O pagamento de até um salário mínimo (R$ 1.100) do abono salarial do PIS/Pasep, que deveria recomeçar a partir de julho deste ano, foi adiado para 2022.

A decisão foi tomada nesta terça-feira por unanimidade em reunião do Codefat (Conselho Deliberativo do Fundo de Amparo ao Trabalhador), após acordo entre governo, empresas e trabalhadores.

As informações são do portal UOL.

O calendário adiado é para quem trabalhou com carteira assinada em 2020. Essas pessoas terão que esperar pelo menos mais seis meses para receber, a partir de janeiro de 2022.
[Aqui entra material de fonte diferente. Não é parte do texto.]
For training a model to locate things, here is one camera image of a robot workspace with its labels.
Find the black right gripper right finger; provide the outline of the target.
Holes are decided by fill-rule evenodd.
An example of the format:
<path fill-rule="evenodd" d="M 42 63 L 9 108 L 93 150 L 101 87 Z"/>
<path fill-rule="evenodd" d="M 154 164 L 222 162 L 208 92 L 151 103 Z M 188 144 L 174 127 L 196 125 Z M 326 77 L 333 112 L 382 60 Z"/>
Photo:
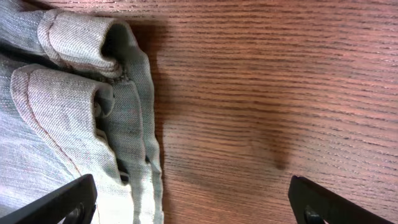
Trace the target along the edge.
<path fill-rule="evenodd" d="M 297 223 L 392 223 L 305 177 L 292 176 L 288 198 Z"/>

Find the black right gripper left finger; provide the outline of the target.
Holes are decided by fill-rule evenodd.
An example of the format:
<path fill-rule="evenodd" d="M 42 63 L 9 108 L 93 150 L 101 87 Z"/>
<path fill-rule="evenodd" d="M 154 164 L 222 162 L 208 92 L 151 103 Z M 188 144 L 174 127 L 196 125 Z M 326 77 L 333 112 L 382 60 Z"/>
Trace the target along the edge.
<path fill-rule="evenodd" d="M 1 224 L 90 224 L 96 199 L 93 176 L 85 174 L 2 217 Z"/>

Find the light blue denim shorts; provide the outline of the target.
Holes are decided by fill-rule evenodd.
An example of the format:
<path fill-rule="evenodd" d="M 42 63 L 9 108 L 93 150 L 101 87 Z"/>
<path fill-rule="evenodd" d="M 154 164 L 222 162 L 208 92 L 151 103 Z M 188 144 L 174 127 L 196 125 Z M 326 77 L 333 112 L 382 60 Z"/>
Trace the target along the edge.
<path fill-rule="evenodd" d="M 85 175 L 93 223 L 162 223 L 147 55 L 119 19 L 1 2 L 1 215 Z"/>

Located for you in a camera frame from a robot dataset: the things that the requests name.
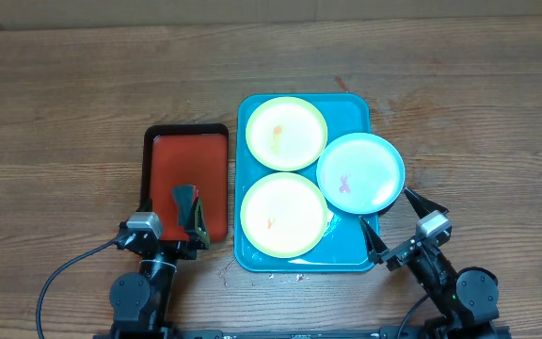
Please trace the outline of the dark green sponge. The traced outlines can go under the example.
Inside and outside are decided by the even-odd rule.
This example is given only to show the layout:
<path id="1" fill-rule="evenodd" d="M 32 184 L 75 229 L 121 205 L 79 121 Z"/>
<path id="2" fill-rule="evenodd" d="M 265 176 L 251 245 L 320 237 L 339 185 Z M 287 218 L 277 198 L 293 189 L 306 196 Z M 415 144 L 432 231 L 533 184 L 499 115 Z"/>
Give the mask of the dark green sponge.
<path id="1" fill-rule="evenodd" d="M 181 185 L 172 188 L 172 198 L 177 207 L 178 225 L 188 225 L 193 215 L 193 206 L 198 197 L 197 188 L 193 185 Z"/>

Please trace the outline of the light blue plate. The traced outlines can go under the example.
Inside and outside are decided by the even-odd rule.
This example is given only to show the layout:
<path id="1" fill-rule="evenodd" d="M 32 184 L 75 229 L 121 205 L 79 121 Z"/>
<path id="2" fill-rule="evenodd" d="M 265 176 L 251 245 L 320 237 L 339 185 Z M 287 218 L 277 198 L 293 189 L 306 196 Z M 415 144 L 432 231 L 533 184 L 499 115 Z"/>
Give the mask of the light blue plate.
<path id="1" fill-rule="evenodd" d="M 378 213 L 402 192 L 406 169 L 386 139 L 369 133 L 336 138 L 317 161 L 317 183 L 326 199 L 344 212 Z"/>

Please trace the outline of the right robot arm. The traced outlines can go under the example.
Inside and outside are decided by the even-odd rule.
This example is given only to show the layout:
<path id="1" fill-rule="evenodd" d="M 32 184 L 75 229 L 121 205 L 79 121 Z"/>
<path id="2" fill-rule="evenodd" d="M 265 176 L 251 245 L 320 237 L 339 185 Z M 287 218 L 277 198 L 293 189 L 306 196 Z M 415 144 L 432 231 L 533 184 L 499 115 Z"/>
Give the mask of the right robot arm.
<path id="1" fill-rule="evenodd" d="M 440 247 L 451 239 L 452 223 L 449 210 L 406 188 L 406 198 L 419 217 L 416 232 L 394 249 L 389 249 L 364 218 L 359 225 L 364 234 L 368 259 L 384 264 L 394 271 L 408 267 L 425 291 L 407 312 L 396 333 L 389 338 L 509 338 L 507 328 L 498 329 L 493 321 L 498 310 L 498 279 L 481 267 L 471 266 L 459 271 L 444 256 Z M 422 326 L 409 327 L 416 310 L 431 300 L 440 312 Z"/>

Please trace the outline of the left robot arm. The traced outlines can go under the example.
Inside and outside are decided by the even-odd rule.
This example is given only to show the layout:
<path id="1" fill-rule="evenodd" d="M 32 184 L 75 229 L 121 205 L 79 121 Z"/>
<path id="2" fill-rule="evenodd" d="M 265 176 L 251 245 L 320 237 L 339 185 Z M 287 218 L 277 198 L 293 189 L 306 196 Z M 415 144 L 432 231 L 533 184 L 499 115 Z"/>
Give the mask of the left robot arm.
<path id="1" fill-rule="evenodd" d="M 180 338 L 175 326 L 166 322 L 171 287 L 180 260 L 194 260 L 197 252 L 210 248 L 201 199 L 176 203 L 179 226 L 186 240 L 164 240 L 160 218 L 147 203 L 120 223 L 114 244 L 140 257 L 139 270 L 118 277 L 109 292 L 113 323 L 106 338 Z"/>

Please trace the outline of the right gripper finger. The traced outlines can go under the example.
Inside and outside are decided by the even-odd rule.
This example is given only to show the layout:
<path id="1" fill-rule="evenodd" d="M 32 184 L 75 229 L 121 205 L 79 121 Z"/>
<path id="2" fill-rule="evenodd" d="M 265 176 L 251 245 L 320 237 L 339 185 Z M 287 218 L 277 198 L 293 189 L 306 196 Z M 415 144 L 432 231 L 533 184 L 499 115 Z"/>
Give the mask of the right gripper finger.
<path id="1" fill-rule="evenodd" d="M 404 189 L 404 193 L 419 219 L 425 218 L 435 211 L 438 211 L 443 215 L 449 213 L 449 210 L 446 207 L 426 199 L 409 187 Z"/>
<path id="2" fill-rule="evenodd" d="M 383 256 L 389 252 L 388 247 L 363 217 L 359 217 L 359 225 L 364 235 L 368 260 L 373 264 L 383 264 Z"/>

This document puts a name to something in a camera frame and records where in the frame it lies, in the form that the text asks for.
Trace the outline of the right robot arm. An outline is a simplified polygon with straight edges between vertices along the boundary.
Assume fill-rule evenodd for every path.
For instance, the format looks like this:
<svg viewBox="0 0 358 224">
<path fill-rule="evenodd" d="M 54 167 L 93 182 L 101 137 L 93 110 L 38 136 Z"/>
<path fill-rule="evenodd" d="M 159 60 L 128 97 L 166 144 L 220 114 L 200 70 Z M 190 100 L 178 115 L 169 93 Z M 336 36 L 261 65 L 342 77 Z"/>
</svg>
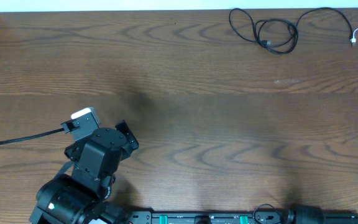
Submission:
<svg viewBox="0 0 358 224">
<path fill-rule="evenodd" d="M 283 219 L 284 224 L 323 224 L 322 209 L 307 205 L 293 205 Z"/>
</svg>

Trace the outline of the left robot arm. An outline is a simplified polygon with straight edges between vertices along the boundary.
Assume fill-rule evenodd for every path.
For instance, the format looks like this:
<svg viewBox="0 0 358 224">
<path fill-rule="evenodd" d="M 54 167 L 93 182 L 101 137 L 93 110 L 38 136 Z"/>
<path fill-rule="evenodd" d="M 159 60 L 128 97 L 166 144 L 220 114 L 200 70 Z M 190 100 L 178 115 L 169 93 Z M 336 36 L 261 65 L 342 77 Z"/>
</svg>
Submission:
<svg viewBox="0 0 358 224">
<path fill-rule="evenodd" d="M 107 201 L 119 163 L 139 143 L 125 121 L 101 128 L 85 116 L 62 123 L 73 135 L 66 147 L 69 158 L 56 176 L 37 193 L 31 223 L 126 223 L 126 212 Z"/>
</svg>

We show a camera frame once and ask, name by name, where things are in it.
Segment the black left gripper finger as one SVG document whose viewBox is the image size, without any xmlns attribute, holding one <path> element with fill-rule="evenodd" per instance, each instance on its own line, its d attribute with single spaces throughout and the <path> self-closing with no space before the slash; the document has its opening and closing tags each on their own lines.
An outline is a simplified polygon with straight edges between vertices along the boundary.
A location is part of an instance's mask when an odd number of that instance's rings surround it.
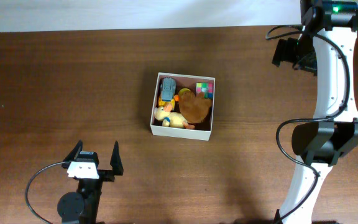
<svg viewBox="0 0 358 224">
<path fill-rule="evenodd" d="M 99 165 L 98 154 L 93 151 L 83 150 L 83 141 L 79 140 L 71 152 L 64 158 L 62 167 L 69 168 L 71 162 L 93 162 Z"/>
<path fill-rule="evenodd" d="M 120 153 L 119 153 L 119 143 L 115 141 L 114 147 L 112 150 L 112 156 L 110 160 L 110 165 L 112 167 L 111 175 L 123 175 L 124 168 L 121 161 Z"/>
</svg>

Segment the yellow plush duck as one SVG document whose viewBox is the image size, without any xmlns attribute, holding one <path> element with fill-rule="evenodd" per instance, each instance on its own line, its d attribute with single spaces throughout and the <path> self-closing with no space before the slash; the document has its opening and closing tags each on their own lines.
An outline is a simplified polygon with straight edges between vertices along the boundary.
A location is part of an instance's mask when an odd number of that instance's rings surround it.
<svg viewBox="0 0 358 224">
<path fill-rule="evenodd" d="M 195 129 L 195 126 L 190 124 L 181 113 L 174 112 L 174 105 L 178 100 L 178 95 L 175 95 L 171 101 L 162 101 L 158 98 L 157 107 L 153 112 L 154 118 L 161 121 L 164 127 Z"/>
</svg>

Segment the grey yellow toy car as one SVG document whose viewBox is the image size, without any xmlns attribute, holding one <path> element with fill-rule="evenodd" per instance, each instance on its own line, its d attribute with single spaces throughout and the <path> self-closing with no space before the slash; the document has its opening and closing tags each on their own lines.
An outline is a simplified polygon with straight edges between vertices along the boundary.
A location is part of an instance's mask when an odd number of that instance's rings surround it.
<svg viewBox="0 0 358 224">
<path fill-rule="evenodd" d="M 172 78 L 163 78 L 160 84 L 160 96 L 158 98 L 158 106 L 172 104 L 172 110 L 175 109 L 175 92 L 176 81 Z"/>
</svg>

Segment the brown plush toy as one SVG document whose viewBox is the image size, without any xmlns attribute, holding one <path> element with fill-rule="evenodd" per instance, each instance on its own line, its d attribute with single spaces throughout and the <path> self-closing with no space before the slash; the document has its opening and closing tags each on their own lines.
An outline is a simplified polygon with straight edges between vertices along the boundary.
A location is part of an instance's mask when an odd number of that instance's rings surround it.
<svg viewBox="0 0 358 224">
<path fill-rule="evenodd" d="M 212 105 L 212 99 L 205 98 L 203 92 L 195 95 L 192 91 L 184 91 L 179 95 L 180 113 L 191 124 L 202 123 Z"/>
</svg>

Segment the yellow wooden rattle drum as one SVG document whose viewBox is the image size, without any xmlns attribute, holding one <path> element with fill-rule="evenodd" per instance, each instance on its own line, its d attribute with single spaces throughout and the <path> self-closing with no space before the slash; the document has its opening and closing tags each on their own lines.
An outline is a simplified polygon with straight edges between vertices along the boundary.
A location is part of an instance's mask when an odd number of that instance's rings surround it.
<svg viewBox="0 0 358 224">
<path fill-rule="evenodd" d="M 178 96 L 181 97 L 185 92 L 190 91 L 190 89 L 188 88 L 182 88 L 179 92 L 178 92 Z"/>
</svg>

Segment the colourful puzzle cube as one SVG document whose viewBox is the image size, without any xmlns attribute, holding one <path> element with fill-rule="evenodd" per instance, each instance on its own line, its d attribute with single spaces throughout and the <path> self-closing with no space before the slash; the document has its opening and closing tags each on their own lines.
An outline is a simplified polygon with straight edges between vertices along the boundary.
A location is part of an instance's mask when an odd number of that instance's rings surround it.
<svg viewBox="0 0 358 224">
<path fill-rule="evenodd" d="M 212 83 L 196 83 L 196 95 L 204 93 L 204 98 L 213 99 L 214 85 Z"/>
</svg>

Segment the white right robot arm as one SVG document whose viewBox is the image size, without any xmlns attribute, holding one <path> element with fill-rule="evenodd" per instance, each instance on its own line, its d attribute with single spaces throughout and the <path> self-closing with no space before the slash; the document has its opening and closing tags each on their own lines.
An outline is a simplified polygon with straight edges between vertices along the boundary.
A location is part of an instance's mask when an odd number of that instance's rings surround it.
<svg viewBox="0 0 358 224">
<path fill-rule="evenodd" d="M 338 160 L 358 146 L 358 110 L 354 96 L 353 59 L 358 31 L 358 4 L 351 1 L 302 1 L 301 23 L 276 36 L 272 62 L 318 79 L 312 118 L 295 118 L 291 137 L 295 164 L 288 195 L 275 223 L 311 223 L 322 184 Z"/>
</svg>

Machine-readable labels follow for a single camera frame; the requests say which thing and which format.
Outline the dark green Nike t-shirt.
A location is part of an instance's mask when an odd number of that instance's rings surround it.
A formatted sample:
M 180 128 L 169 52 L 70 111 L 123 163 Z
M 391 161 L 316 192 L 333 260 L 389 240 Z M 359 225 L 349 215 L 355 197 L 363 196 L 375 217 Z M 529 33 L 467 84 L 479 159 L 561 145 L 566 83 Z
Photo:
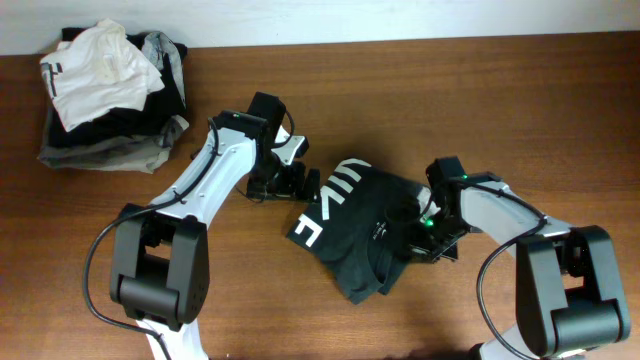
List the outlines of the dark green Nike t-shirt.
M 333 275 L 358 305 L 386 295 L 410 262 L 404 233 L 420 213 L 438 211 L 428 186 L 348 158 L 341 161 L 287 233 Z

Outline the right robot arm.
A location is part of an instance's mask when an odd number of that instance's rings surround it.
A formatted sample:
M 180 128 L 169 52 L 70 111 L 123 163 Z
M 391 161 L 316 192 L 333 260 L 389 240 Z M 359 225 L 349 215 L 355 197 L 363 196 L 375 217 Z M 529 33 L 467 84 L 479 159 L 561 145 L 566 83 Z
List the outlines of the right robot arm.
M 497 246 L 481 265 L 476 299 L 493 338 L 472 359 L 574 359 L 629 338 L 632 321 L 613 240 L 597 225 L 574 226 L 521 197 L 495 174 L 430 165 L 425 207 L 406 225 L 404 249 L 421 263 L 455 259 L 466 235 Z M 501 332 L 484 299 L 489 267 L 502 254 L 516 262 L 515 324 Z

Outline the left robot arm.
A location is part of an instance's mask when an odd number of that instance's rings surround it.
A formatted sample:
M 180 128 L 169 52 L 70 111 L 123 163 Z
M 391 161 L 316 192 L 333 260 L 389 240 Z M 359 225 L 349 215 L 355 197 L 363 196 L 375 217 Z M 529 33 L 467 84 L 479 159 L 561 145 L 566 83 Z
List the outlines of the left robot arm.
M 301 163 L 309 142 L 279 115 L 223 111 L 178 179 L 146 206 L 126 205 L 114 231 L 109 295 L 156 359 L 204 359 L 197 317 L 210 284 L 208 230 L 236 184 L 253 200 L 318 199 Z

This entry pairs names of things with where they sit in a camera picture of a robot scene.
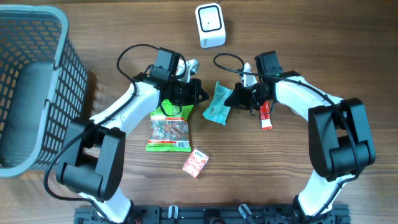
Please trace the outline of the red snack stick packet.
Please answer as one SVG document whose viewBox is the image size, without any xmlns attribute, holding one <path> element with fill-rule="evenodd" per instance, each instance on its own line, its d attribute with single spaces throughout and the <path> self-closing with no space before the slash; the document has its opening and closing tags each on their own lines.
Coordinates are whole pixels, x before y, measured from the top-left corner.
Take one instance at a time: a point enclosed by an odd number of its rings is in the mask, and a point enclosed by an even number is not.
<svg viewBox="0 0 398 224">
<path fill-rule="evenodd" d="M 266 101 L 260 107 L 260 121 L 261 121 L 261 129 L 272 129 L 273 125 L 271 123 L 271 108 L 269 106 L 269 102 Z"/>
</svg>

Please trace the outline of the teal snack packet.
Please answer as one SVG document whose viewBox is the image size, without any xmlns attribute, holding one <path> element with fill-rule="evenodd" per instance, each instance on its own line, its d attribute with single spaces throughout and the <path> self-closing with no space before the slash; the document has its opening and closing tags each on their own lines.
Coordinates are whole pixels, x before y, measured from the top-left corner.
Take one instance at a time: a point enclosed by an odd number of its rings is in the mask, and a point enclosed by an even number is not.
<svg viewBox="0 0 398 224">
<path fill-rule="evenodd" d="M 213 95 L 213 99 L 207 107 L 207 109 L 203 112 L 203 117 L 209 121 L 226 125 L 226 119 L 228 117 L 229 111 L 231 109 L 230 106 L 225 106 L 224 103 L 228 99 L 228 97 L 232 94 L 232 90 L 222 86 L 219 81 L 216 82 L 215 92 Z"/>
</svg>

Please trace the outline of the green gummy candy bag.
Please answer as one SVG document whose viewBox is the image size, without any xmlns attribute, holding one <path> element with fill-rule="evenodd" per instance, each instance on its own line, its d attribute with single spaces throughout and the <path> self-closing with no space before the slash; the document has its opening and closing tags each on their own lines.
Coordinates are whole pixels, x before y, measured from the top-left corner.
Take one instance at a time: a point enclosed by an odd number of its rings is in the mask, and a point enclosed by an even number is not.
<svg viewBox="0 0 398 224">
<path fill-rule="evenodd" d="M 150 113 L 147 152 L 191 152 L 188 116 L 193 105 L 173 105 L 164 100 Z"/>
</svg>

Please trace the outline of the red tissue pack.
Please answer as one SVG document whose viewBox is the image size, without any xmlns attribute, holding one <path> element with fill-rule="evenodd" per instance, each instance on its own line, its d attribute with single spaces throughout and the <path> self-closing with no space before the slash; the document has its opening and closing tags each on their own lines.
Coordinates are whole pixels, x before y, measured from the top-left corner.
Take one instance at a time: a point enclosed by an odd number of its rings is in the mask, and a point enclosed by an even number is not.
<svg viewBox="0 0 398 224">
<path fill-rule="evenodd" d="M 197 178 L 208 162 L 209 157 L 198 149 L 194 149 L 184 163 L 182 170 L 193 178 Z"/>
</svg>

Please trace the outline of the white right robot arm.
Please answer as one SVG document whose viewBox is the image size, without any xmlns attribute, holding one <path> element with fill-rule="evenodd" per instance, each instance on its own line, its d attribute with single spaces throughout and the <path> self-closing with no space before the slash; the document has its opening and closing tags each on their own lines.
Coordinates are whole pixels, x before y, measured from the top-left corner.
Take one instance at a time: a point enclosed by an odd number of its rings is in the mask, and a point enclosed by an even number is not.
<svg viewBox="0 0 398 224">
<path fill-rule="evenodd" d="M 236 71 L 242 78 L 225 105 L 259 110 L 267 101 L 288 106 L 308 123 L 309 157 L 313 172 L 305 188 L 295 196 L 290 214 L 268 214 L 289 223 L 348 221 L 345 207 L 333 202 L 343 187 L 374 163 L 376 152 L 361 100 L 344 100 L 309 84 L 301 74 L 285 72 L 275 51 L 255 57 L 257 71 Z"/>
</svg>

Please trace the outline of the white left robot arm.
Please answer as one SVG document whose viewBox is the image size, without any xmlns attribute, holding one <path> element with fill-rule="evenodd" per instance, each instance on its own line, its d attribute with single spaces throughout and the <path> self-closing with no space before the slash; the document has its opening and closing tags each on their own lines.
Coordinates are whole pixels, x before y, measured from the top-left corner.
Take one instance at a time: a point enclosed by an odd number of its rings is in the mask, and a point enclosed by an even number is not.
<svg viewBox="0 0 398 224">
<path fill-rule="evenodd" d="M 56 180 L 88 202 L 97 222 L 138 223 L 134 204 L 120 189 L 126 138 L 164 100 L 178 107 L 208 99 L 201 80 L 193 78 L 185 57 L 158 47 L 157 58 L 144 72 L 127 77 L 129 88 L 105 111 L 68 125 L 61 151 L 51 162 Z"/>
</svg>

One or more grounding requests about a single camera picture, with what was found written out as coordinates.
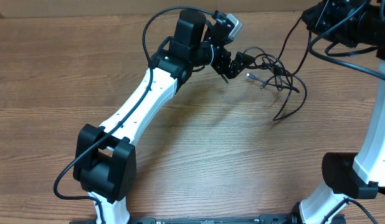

Para ter direito, é preciso preencher alguns requisitos, como ter recebido em média até dois salários mínimos por mês.

O adiamento libera R$ 7,6 bilhões no orçamento federal para 2021.

O governo defendeu no Codefat o adiamento do abono e colocou a medida como condição para recriar outro programa, o BEm (Benefício Emergencial).

O BEm foi o benefício pago pelo governo no ano passado para complementar a renda de trabalhadores que tiveram a jornada e o salário reduzidos.

O programa custou R$ 33,5 bilhões aos cofres da União em 2020.

Para 2021, em um orçamento que segue sem ser votado, há uma previsão de gastos de R$ 18,1 bilhões com o abono - mas R$ 10,5 bilhões já foram usados para pagar o restante do calendário anterior do abono, para quem trabalhou em 2019.